China / Society

'Green' fireworks fail to curb pollution

(Xinhua) Updated: 2014-02-01 08:32

'Green' fireworks fail to curb pollution
Firework paper wastes are seen in a residential community in Henan January 31, 2014.  [Photo/]

TAIYUAN - Environmentally friendly fireworks have been introduced in north China's Shanxi Province to protect the environment and create the festival atmosphere at the same time.

Fireworks, a Chinese New Year tradition, have been blamed for dust,  sulfur dioxide and serious regional air pollution, but people find it hard to abandon the tradition.
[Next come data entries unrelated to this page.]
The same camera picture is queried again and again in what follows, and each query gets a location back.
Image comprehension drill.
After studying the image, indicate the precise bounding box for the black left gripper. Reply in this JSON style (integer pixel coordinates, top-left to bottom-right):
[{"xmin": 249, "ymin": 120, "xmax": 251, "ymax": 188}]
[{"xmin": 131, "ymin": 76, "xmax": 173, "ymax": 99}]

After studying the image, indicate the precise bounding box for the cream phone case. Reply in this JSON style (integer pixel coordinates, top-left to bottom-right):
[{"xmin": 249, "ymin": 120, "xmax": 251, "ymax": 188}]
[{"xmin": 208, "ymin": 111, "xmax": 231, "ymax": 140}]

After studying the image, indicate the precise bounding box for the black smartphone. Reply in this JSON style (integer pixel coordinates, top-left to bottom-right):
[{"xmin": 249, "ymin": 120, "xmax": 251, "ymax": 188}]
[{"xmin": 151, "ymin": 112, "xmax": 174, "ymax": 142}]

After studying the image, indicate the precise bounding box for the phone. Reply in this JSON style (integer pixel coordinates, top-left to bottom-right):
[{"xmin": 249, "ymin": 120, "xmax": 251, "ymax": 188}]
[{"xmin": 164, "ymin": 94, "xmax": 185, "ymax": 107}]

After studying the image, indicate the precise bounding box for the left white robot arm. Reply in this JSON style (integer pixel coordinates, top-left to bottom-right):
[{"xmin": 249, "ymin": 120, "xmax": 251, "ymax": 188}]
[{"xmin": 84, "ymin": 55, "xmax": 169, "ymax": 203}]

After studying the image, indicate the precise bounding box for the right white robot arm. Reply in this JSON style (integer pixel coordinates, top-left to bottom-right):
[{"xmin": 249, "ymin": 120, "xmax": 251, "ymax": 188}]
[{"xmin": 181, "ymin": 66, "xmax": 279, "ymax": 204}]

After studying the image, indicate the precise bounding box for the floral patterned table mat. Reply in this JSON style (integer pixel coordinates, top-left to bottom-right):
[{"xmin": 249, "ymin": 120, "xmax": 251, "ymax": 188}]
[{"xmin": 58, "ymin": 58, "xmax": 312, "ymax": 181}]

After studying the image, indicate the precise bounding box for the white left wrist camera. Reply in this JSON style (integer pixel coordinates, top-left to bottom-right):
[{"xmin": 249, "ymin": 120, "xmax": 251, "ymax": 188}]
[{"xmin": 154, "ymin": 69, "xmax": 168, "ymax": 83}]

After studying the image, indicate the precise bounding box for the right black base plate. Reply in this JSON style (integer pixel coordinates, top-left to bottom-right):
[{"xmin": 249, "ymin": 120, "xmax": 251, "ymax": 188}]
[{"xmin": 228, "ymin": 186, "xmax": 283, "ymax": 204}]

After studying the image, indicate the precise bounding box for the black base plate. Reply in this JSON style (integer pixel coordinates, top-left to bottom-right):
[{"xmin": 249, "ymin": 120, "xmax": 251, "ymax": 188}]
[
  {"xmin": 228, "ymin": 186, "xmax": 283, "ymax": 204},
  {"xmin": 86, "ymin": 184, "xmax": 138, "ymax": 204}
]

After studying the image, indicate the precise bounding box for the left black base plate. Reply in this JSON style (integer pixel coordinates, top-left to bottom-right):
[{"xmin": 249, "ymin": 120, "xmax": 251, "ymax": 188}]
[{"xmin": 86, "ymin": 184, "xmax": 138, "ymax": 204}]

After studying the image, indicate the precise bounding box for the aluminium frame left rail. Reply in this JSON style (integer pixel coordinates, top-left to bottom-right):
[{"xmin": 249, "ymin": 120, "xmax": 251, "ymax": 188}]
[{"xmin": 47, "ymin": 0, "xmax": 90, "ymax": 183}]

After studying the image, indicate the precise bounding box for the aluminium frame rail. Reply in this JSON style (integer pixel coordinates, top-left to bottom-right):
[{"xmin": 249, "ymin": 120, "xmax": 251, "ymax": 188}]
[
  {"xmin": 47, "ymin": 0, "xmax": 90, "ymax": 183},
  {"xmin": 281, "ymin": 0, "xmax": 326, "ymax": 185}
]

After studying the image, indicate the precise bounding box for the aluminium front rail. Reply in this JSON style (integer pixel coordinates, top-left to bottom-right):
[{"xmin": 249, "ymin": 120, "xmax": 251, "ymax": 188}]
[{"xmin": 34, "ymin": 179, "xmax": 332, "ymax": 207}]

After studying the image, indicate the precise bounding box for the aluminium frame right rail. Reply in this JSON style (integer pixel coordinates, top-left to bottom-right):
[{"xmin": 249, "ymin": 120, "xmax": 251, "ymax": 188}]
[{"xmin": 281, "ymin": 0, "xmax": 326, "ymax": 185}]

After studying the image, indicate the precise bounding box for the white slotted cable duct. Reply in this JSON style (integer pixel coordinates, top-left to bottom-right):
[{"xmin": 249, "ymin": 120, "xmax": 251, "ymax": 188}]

"Environmentally friendly fireworks are a good way to resolve the conflict," said Zhao Yujia, professor of Beijing Institute of Technology, and member of China fireworks and firecrackers standardization and technical committee.

The new product is made with improved black powder and some new chemicals. The larger particles it produces after exploding drop faster, and do not affect PA 2.5, airborne particles measuring less than 2.5 microns.

They cut the discharge of smoggy waste by 40 to 60 percent, according to Wang Fengyan, vice general manager of the Taiyuan branch of Panda Fireworks Co. Ltd..

"But the product has not been as popular as we expected," Wang said.

According to Wang Sheng, a firework store owner, environmental protection is the priority for people who enjoyed firecrackers and fireworks on New Year. Higher prices are are reason impeding sales of environmental fireworks. The price of one box of environmental fireworks is 600 yuan (100 U.S. dollars), 10 to 15 percent higher than the normal fireworks, Wang added.

Chinese people traditionally light firecrackers and fireworks during the Lunar New Year, which falls on January 31 this year, hoping the noise will fend off evil spirits and bad luck. However, with regular smog in China, fireworks' contribution to air pollution has drawn the attention of the public and authorities.

The firework spree during last year's Lunar New Year led to a surge in the PM 2.5 reading, to 500 micrograms per cubic meter on Lunar New Year's Eve..

Beijing residents have been asked to replace fireworks with flowers and electronic substitutes.